Over the next century, the rise of automobiles, along with the development of the National Park System, would transform the practice of camping from a radical excursion away from civilization to an extension of civilization's comforts in a "wild" setting. In the late 1920s, plant pathologist Emilio Meinecke became the first scientist to publicly express concerns about the impact of cars on ecologically fragile areas. After studying the effects of motor tourism in Sequoia National Park, Meinecke developed what is now the standardized campground road design: a one-way loop.

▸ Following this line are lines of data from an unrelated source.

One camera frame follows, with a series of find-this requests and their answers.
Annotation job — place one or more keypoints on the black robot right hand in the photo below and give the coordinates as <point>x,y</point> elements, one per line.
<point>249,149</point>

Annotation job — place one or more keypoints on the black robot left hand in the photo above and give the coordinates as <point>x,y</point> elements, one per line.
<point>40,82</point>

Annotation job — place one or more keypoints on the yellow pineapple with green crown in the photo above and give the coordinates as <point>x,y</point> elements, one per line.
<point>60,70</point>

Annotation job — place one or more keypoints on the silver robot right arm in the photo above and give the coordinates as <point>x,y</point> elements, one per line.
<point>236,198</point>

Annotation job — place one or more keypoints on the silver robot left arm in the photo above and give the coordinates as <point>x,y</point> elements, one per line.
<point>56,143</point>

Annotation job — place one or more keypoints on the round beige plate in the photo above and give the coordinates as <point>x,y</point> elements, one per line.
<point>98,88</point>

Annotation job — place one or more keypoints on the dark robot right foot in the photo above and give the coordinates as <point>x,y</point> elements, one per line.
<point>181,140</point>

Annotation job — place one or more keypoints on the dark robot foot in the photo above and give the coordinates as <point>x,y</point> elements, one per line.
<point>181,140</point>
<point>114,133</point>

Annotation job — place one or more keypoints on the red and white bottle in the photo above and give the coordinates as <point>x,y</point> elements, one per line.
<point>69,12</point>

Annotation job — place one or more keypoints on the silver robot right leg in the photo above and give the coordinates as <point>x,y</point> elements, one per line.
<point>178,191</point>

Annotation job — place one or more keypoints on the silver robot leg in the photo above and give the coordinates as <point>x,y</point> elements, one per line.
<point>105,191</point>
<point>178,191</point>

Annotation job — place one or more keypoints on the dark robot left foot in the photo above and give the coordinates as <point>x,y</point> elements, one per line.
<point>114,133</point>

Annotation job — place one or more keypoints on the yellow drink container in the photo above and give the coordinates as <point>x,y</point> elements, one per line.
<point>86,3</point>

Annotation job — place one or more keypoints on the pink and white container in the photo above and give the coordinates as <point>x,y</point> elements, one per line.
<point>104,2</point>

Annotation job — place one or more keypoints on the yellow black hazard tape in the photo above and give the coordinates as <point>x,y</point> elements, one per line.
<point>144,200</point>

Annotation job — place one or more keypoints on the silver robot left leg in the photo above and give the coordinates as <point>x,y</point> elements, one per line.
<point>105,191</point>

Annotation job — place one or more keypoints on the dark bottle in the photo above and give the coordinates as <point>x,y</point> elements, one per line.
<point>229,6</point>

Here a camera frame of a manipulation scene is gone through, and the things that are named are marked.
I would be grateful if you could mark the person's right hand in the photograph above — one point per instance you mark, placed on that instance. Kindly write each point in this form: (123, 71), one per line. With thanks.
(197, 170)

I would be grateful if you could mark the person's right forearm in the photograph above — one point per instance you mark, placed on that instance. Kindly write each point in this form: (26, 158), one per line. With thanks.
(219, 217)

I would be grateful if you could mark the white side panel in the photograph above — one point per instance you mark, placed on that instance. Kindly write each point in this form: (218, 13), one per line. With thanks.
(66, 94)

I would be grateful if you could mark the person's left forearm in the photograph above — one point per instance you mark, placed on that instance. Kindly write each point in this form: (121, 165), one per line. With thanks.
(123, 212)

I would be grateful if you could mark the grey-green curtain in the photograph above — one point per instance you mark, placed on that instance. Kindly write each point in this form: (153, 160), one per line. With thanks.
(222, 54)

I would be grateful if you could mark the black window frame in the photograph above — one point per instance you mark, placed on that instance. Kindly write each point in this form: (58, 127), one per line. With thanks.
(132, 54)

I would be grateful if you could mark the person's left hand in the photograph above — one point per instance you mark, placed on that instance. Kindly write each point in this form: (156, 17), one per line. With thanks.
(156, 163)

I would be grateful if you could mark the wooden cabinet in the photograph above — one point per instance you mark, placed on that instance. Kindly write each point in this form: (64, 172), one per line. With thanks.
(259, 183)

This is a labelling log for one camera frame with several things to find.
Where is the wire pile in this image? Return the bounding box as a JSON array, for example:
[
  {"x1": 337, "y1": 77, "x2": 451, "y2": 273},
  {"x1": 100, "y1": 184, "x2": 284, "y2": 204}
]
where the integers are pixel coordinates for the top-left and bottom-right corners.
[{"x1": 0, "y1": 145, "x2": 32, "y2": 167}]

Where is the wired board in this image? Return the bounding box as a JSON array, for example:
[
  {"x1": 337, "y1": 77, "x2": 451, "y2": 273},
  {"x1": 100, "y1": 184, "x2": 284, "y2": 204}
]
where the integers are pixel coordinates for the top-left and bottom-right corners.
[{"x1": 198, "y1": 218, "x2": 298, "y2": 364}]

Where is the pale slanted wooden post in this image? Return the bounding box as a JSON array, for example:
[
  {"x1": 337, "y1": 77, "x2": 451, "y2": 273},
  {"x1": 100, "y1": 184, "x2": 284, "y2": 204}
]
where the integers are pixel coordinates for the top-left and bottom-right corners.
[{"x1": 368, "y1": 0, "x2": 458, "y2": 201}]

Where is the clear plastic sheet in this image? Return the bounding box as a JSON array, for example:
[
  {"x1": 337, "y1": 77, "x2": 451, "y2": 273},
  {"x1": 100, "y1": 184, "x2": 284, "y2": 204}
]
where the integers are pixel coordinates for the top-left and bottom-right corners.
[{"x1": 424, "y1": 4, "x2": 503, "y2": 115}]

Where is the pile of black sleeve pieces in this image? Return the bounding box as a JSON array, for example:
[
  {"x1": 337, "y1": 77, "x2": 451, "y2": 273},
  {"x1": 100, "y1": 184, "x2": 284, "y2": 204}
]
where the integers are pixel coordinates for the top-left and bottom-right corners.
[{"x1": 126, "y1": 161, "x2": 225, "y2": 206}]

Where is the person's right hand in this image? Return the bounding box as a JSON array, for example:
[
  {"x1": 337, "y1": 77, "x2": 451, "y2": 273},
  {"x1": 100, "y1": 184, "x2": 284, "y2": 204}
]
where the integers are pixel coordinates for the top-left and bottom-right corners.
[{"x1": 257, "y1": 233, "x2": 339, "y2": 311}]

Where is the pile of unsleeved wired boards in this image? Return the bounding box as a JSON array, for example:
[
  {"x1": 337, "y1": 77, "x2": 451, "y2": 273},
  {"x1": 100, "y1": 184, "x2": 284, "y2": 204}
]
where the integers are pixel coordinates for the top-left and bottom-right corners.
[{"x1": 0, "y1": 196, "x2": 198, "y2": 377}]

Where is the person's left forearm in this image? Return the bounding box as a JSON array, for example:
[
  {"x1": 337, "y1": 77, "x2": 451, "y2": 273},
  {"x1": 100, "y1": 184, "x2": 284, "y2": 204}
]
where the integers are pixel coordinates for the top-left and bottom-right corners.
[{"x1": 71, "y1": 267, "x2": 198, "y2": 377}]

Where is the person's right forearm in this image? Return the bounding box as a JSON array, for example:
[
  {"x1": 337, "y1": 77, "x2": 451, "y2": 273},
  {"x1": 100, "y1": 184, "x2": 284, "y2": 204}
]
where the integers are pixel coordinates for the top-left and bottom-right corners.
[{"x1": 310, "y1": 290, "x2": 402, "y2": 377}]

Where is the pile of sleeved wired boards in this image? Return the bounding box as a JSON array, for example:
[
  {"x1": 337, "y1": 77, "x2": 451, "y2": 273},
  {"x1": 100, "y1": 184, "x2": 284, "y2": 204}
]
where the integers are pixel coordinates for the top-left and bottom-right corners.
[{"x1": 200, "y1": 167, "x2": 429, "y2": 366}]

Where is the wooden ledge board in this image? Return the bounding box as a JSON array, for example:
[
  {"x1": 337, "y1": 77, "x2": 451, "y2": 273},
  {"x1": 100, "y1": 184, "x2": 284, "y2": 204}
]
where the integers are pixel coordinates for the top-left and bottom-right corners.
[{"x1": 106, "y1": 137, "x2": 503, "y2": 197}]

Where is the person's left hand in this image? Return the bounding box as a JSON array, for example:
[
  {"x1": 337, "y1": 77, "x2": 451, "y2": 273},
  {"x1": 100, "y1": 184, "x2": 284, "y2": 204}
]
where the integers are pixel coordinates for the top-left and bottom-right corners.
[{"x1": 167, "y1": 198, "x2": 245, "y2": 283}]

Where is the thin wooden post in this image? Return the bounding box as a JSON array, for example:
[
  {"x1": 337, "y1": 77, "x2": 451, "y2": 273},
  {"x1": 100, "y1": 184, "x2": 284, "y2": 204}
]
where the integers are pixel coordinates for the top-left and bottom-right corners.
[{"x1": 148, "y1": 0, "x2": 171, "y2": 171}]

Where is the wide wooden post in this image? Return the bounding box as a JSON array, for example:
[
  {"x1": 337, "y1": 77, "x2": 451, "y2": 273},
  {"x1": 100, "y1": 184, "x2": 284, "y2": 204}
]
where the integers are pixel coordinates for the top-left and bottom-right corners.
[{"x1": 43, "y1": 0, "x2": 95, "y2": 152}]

The advantage of the loop was that it prevented cars from driving willy-nilly and annihilating the flora; the result — or the disadvantage, depending on your point of view — is that today, from the Redwoods to the Badlands to North Beach, every campground feels weirdly, or perhaps comfortingly, the same.

True North

click to enlarge A postcard from a camping trip at North Beach, July 23-24, 1928 - COURTESY OF UNIVERSITY OF VERMONT SPECIAL COLLECTIONS
  • Courtesy of University of Vermont Special Collections
  • A postcard from a camping trip at North Beach, July 23-24, 1928

From its beginning, North Beach has been the de facto municipal resort of Burlington. As early as 1902, when swimming along the Burlington waterfront was illegal, parks commission president W.J. Van Patten expressed interest in establishing a public beach. In 1914, at a meeting of the First Church Brotherhood, summarized in the Burlington Free Press, Patten asserted that, due to the presence of sewage in the water in the city's south end, "the north beach would be most desirable."

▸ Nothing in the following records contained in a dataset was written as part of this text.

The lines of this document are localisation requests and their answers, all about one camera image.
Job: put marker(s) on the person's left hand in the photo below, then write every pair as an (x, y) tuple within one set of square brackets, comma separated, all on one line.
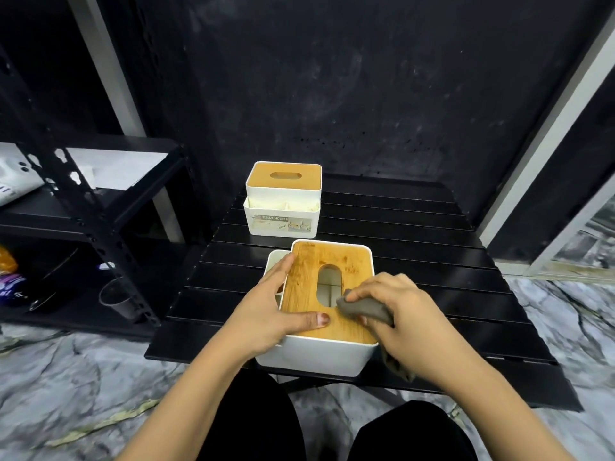
[(259, 326)]

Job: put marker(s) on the person's right hand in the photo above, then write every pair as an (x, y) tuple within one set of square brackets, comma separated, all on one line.
[(423, 336)]

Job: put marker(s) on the grey cleaning cloth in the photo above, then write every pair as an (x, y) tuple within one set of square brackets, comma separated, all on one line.
[(370, 309)]

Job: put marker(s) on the person's left forearm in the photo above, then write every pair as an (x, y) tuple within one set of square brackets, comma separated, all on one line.
[(178, 412)]

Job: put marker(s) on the person's black trousers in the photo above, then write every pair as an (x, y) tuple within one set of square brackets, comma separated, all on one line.
[(259, 422)]

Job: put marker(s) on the grey metal cup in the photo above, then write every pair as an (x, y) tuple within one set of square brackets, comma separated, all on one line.
[(121, 300)]

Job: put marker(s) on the black metal shelf rack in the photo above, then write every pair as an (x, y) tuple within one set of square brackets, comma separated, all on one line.
[(103, 225)]

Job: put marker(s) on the white board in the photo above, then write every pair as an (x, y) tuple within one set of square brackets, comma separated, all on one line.
[(129, 168)]

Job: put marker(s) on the purple snack packet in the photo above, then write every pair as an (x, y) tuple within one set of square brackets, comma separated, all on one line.
[(12, 289)]

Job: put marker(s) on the orange snack packet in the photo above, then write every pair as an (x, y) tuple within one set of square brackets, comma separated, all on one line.
[(6, 260)]

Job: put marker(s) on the white handheld controller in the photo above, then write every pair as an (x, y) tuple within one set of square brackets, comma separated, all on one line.
[(17, 175)]

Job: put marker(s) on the black table leg frame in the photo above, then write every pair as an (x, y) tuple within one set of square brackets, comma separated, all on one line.
[(307, 384)]

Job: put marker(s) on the white door frame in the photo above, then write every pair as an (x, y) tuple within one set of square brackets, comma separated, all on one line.
[(543, 134)]

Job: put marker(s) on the white frame post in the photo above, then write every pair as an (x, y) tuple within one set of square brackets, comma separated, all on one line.
[(110, 67)]

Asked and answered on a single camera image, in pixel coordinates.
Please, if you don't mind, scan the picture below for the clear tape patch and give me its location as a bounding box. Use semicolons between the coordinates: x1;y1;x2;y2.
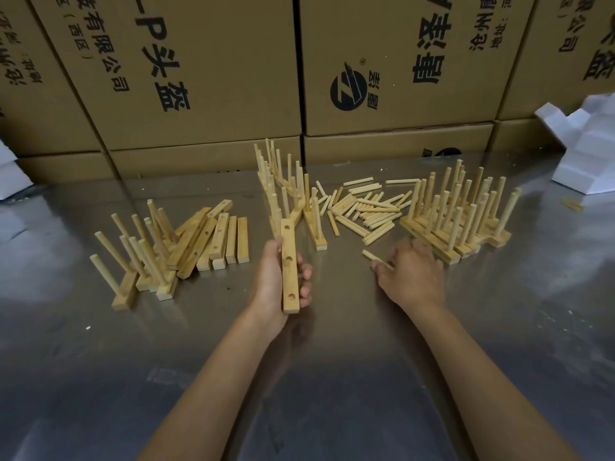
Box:
146;367;193;387

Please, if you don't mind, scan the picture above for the pile of wooden dowels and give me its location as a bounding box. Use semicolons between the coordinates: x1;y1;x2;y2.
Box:
312;176;422;248

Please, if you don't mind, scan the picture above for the pile of drilled wooden bars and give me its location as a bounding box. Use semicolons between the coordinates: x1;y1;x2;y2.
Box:
165;200;250;280

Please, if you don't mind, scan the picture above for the person's left hand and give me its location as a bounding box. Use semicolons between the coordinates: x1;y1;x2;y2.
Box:
252;234;314;339

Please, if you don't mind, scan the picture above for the person's left forearm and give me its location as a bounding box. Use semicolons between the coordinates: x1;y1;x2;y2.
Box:
136;311;289;461

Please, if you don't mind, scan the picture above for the stack of brown cardboard boxes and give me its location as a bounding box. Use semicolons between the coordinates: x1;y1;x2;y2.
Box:
0;0;615;183

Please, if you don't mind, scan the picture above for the shiny metal table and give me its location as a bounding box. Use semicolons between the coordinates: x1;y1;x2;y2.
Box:
0;153;615;461

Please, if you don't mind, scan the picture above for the person's right forearm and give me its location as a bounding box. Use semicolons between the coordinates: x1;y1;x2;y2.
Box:
413;302;585;461

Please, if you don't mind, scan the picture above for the person's right hand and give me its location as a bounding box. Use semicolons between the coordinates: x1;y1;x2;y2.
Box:
370;237;448;315

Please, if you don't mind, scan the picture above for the stack of white foam blocks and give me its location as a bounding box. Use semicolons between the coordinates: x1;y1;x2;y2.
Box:
0;136;33;200
534;92;615;196

In July 1918, the city purchased 1,230 feet of lake frontage from the North Avenue property of Mary E. Arthur, along with 20 acres "for park purposes," for a grand total of $10,000. The "municipal bathing beach," as it came to be known, was an instant attraction. In its first season, the summer of 1919, the park commission declared it a success, and "only on the Fourth of July was [the beach] severely overcrowded." Over the next few decades, the city made infrastructure improvements with funding from the Civil Works Administration and president Franklin D. Roosevelt's Works Progress Administration.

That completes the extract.